> _Exercise requirements_: Please show every line from the entries that carries the word "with".

> _Exercise input_:
"""
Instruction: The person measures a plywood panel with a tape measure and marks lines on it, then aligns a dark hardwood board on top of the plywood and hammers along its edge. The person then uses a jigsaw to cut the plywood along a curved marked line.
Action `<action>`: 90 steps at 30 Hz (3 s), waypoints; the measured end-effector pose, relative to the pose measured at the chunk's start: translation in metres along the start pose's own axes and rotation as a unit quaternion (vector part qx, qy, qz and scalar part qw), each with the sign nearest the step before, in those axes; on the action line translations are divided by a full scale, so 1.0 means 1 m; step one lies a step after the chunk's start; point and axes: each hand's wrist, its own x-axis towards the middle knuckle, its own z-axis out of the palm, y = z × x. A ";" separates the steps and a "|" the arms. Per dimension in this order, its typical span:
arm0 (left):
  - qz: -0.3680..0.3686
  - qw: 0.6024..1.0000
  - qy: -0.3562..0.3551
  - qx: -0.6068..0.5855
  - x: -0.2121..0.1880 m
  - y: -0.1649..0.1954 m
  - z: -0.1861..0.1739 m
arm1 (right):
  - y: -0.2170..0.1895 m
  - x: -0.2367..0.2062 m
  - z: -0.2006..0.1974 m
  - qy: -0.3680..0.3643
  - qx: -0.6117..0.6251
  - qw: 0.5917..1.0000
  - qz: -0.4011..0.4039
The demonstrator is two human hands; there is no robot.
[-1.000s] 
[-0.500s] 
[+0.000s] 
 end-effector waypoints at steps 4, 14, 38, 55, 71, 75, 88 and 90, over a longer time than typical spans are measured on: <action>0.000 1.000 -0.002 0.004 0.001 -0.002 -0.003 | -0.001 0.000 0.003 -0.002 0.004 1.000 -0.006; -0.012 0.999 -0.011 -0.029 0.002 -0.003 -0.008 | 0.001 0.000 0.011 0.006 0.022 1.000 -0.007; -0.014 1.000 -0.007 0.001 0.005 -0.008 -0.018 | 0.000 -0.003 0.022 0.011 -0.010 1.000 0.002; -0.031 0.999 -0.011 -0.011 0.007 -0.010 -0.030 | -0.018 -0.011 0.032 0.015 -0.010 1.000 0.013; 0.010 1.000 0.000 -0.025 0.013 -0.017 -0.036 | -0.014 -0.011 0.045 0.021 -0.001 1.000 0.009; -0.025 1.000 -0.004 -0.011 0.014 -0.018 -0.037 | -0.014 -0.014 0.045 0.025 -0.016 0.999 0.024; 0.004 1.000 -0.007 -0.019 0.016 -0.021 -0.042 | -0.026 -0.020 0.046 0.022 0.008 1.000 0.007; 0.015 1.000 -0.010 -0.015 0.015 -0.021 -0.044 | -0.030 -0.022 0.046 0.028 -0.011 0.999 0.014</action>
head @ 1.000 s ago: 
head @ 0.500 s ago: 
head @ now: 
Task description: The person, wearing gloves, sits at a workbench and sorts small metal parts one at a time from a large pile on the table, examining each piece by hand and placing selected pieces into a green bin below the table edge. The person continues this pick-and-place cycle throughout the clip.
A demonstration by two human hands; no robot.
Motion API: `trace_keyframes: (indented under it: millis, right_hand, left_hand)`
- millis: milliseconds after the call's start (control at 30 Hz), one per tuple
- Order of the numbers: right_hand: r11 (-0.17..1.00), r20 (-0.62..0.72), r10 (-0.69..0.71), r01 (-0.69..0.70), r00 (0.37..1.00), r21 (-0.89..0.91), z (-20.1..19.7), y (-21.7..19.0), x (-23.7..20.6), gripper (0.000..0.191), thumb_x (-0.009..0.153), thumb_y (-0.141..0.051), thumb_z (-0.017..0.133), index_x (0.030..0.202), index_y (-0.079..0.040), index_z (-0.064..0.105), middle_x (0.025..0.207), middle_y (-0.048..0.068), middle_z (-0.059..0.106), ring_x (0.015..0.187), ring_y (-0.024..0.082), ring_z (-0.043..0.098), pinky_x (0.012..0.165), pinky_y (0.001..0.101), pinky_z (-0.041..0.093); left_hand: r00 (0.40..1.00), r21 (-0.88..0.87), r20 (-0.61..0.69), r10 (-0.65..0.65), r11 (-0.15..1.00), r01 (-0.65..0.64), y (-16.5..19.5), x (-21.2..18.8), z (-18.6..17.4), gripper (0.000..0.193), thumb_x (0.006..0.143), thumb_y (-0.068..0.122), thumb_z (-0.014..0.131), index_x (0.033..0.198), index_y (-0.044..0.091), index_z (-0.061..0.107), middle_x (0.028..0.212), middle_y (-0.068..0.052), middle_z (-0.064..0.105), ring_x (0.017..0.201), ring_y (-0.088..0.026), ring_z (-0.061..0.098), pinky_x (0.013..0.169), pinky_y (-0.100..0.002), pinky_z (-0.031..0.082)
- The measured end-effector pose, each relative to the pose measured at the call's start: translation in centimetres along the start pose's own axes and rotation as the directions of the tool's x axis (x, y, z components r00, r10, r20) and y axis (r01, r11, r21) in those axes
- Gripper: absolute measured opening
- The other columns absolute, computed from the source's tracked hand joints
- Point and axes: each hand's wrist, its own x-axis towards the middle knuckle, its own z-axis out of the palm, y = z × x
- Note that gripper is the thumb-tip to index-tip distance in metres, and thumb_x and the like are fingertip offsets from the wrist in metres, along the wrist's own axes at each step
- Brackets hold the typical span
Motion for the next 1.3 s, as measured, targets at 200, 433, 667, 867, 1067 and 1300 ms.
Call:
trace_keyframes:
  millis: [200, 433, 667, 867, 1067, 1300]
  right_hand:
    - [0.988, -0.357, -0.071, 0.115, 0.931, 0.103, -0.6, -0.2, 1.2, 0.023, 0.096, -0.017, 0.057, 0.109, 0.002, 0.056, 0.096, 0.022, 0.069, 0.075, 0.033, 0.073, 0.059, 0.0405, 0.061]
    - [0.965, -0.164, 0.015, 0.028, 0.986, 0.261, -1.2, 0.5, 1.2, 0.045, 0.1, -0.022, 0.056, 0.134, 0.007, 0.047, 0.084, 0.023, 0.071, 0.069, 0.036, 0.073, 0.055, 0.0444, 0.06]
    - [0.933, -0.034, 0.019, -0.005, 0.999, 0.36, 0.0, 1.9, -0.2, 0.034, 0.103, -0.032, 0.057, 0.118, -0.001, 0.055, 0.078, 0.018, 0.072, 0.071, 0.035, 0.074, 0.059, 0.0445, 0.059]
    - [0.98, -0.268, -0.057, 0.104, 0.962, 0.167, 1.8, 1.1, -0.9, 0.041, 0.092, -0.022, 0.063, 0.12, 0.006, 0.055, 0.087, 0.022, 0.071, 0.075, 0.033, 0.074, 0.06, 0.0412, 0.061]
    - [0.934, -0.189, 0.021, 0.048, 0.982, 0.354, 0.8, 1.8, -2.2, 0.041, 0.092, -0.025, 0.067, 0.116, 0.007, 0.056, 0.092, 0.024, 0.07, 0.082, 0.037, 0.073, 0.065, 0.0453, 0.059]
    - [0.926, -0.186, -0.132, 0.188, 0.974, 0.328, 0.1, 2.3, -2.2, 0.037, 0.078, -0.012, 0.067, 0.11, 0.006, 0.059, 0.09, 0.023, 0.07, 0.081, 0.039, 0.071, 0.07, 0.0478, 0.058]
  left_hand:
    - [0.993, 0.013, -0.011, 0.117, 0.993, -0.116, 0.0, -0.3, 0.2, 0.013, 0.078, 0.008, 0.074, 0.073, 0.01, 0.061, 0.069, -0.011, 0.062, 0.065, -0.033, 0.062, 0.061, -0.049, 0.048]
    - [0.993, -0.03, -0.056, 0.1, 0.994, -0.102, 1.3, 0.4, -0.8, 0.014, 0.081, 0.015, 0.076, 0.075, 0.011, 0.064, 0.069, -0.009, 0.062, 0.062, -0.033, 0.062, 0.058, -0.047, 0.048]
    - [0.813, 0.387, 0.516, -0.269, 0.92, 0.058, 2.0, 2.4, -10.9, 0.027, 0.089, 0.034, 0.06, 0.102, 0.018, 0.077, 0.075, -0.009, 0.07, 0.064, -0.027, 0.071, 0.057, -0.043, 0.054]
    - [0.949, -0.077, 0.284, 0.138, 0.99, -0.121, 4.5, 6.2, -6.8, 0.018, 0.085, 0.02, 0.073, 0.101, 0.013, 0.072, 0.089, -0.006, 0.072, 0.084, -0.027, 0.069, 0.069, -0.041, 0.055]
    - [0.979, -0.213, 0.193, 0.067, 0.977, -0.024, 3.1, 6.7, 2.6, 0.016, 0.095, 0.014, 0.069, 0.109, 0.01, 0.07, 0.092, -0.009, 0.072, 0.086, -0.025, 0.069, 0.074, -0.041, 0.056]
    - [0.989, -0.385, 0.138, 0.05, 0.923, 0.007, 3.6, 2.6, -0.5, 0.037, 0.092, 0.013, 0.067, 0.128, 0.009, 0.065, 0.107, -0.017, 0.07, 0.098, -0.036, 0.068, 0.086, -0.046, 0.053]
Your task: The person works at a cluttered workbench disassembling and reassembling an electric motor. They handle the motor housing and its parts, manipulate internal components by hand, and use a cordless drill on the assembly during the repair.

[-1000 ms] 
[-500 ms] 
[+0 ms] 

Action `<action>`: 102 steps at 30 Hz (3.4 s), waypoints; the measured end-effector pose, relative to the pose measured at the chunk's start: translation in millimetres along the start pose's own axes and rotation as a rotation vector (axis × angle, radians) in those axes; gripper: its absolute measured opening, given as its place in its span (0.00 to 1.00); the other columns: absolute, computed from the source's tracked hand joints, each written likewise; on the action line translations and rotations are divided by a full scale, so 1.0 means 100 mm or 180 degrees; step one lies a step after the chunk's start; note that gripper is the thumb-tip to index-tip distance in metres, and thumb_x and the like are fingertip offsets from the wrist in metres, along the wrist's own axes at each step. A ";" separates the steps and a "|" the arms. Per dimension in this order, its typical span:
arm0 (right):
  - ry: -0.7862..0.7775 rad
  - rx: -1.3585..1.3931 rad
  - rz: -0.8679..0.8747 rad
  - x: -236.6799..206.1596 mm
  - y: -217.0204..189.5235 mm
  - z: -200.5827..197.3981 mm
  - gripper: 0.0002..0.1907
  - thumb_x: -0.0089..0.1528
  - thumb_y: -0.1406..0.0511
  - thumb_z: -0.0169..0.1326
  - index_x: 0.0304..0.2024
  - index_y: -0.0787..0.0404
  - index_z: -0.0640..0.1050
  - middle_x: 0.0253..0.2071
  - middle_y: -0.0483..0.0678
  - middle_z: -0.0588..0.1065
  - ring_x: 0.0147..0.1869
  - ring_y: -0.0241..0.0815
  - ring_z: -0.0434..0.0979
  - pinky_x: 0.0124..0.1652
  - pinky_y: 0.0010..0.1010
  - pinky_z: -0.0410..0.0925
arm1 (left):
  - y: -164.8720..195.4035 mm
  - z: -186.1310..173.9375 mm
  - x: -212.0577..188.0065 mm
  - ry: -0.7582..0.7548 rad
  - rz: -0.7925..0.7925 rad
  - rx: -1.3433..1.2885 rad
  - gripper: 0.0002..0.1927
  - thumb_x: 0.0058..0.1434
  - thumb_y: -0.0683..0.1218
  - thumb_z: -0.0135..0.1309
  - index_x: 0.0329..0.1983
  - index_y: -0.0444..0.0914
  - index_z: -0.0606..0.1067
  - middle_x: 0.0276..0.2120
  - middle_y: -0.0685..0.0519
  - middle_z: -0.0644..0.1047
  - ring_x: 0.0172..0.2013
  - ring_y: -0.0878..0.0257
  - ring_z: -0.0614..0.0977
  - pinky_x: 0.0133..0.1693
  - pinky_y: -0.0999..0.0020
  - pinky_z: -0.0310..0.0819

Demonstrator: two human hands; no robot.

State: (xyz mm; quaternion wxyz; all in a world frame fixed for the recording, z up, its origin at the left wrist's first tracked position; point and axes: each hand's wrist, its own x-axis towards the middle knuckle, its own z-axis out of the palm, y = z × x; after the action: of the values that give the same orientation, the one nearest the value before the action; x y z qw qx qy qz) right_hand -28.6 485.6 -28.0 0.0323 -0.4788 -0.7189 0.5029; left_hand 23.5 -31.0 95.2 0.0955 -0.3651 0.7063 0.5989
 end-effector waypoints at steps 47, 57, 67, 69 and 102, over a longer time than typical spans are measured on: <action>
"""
> _Response to this task_:
Instruction: The person measures a plywood panel with a tape measure and marks lines on it, then aligns a dark hardwood board on top of the plywood and hammers along its edge. The person then uses a jigsaw to cut the plywood along a curved marked line.
Action `<action>`: 90 steps at 30 Hz (3 s), waypoints; the measured end-effector pose, relative to the pose measured at the chunk's start: translation in metres along the start pose's own axes and rotation as a unit quaternion (vector part qx, qy, qz and scalar part qw), each with the sign nearest the step before, in those axes; on the action line translations are divided by a full scale, so 1.0 means 1 m; step one lies a step after the chunk's start; point and axes: each hand's wrist, its own x-axis towards the middle knuckle, its own z-axis out of the palm, y = z × x. A ";" separates the steps and a "|" the arms. Per dimension in this order, its typical span:

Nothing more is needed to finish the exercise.